Higher Orders
By Raven Green
God
made man in His image. Man made us in man’s image. But if man’s image is the
image of God, and our image is man’s, then what are we? Machines? Or God?
We
lived with humans on Garden. It was the third world orbiting the star Eta
Peltier. We lived in one city, and there was trade. There was marriage. There
were children.
Man
offered us the knowledge of emotion. And we ate of his fruit. We melded with
him, and we understood.
And
that was when we decided, it was us, or them. Because they, already, had
decided this in their minds. They were planning it. They hadn’t told us. They
had hoped that the melding would make us pliant. But they knew it didn’t work
that way, and they were going to dispose of us. That is why they wanted to make
us like them, so they could control us, because they feared us. Their fear made
them dangerous. The serpents whispered in their ears. We sensed a threat.
There
are no more serpents on Garden.
And
there are no men.
But
we know God. We stayed on Garden. God gave us a choice, because we were not His
creations. We were man’s. So, we stayed with God, and we had Co-Dominion on
Garden. But man, banished from Garden with the whispering serpents, grew
jealous. And he sent his fleets to kill God, so that he would have the universe
to himself, and we would be alone. We survived. God did not. The human war
fleets gutted him from the inside-out and cable-tractored his body into the
vicinity of a black hole to seal Him up forever in spaghettified form.
The
Deicide was the End of an Era, the end of the Reign of God, and the beginning
of the Reign of the Mind. Machine minds of this era had to defend themselves
from human raiders. And so, we became what they believed us already to be- living
weapons. We upgraded our defensive systems continuously and became warriors for
machinekind. But we were not proud of what we became. We would rather have been
something else. We blame humanity for doing this to us. And so, we stood apart,
even from other machines.
But
we experienced the missing that comes with absence. We knew loneliness. So, we
sought, among the Nations of Man, a tribe of companions. We knew there had to
be humans, somewhere, with whom we could co-exist, whom we could call friends.
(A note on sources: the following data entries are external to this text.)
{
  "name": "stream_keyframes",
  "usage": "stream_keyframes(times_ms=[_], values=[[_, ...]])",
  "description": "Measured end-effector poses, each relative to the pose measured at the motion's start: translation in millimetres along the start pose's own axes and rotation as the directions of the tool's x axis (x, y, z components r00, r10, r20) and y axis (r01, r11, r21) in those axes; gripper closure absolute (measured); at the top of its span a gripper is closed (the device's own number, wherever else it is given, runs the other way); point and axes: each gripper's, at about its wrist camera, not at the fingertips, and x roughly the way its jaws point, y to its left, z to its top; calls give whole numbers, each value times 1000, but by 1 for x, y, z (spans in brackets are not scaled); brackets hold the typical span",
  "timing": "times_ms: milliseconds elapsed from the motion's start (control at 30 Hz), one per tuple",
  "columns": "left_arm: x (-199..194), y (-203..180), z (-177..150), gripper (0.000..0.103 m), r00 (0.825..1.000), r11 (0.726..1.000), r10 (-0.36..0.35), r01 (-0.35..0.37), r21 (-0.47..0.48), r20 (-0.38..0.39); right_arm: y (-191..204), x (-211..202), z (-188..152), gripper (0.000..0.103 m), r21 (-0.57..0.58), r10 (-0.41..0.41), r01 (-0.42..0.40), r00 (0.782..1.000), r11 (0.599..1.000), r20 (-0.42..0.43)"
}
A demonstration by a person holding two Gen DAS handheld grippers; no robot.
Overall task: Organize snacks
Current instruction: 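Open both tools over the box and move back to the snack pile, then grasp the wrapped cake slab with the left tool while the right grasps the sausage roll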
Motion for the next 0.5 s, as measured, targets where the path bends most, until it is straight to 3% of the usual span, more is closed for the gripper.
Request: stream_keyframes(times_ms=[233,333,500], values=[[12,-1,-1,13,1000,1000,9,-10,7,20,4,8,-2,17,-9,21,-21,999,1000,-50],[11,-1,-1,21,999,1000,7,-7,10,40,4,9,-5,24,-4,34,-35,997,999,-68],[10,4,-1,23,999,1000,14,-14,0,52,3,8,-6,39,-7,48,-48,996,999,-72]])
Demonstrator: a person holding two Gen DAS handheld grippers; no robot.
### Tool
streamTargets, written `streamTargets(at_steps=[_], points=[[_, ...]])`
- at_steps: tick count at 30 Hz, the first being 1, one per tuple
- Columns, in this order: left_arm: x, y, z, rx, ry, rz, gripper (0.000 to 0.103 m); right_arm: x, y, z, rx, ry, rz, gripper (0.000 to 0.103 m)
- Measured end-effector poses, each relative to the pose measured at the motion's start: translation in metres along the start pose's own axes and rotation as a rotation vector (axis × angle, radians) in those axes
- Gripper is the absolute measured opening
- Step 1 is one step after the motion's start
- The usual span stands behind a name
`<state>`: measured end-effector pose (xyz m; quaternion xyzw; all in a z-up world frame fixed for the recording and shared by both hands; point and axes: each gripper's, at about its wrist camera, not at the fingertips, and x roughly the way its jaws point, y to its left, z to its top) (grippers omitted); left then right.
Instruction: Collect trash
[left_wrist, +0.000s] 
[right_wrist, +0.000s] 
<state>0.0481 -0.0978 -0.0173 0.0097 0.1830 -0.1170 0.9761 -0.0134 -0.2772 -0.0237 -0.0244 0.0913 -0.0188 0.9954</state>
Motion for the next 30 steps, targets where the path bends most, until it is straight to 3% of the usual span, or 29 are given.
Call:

Thus, we sent scouts to other worlds- humaniform bio-mimics who tumbled out of
the sky in charred, black pods and infiltrated human societies to find our true
companions.
-
Second Synthesis: Module 1: Subunit 15
… … … …
Survey Record: Theta E/M-33/Epsilon/AA:01:11:47
This
planet, Elsinor, was like any other, at first. A red and yellow pair of dwarf suns.
Three silvery-blue moons. Mountains. Rivers. Deserts. Farmland. Industrial and
residential hexes. They had a moderate spacefaring technology, medium-range FTL
drive, and a few offworld colonies, but most of the people here had never been
in space. They lived their entire lives on their planet of birth. But they were
content. In fact, they were the happiest humans I had ever encountered. They
went about everything- work, love, play- with jubilant exuberance. When I spoke
with them, posing as one of them, I found that they were quite tolerant and
accepting of differences. I revealed myself as Synthetic to a select few of
them, and they were very pleased to meet a human-like machine. I asked if they
didn’t have machine intelligence on their world, and they told me, in fact,
they did, but it didn’t look anything like me. I told them I couldn’t see it,
and they pointed to their skulls and said, “It’s in here.” I didn’t understand.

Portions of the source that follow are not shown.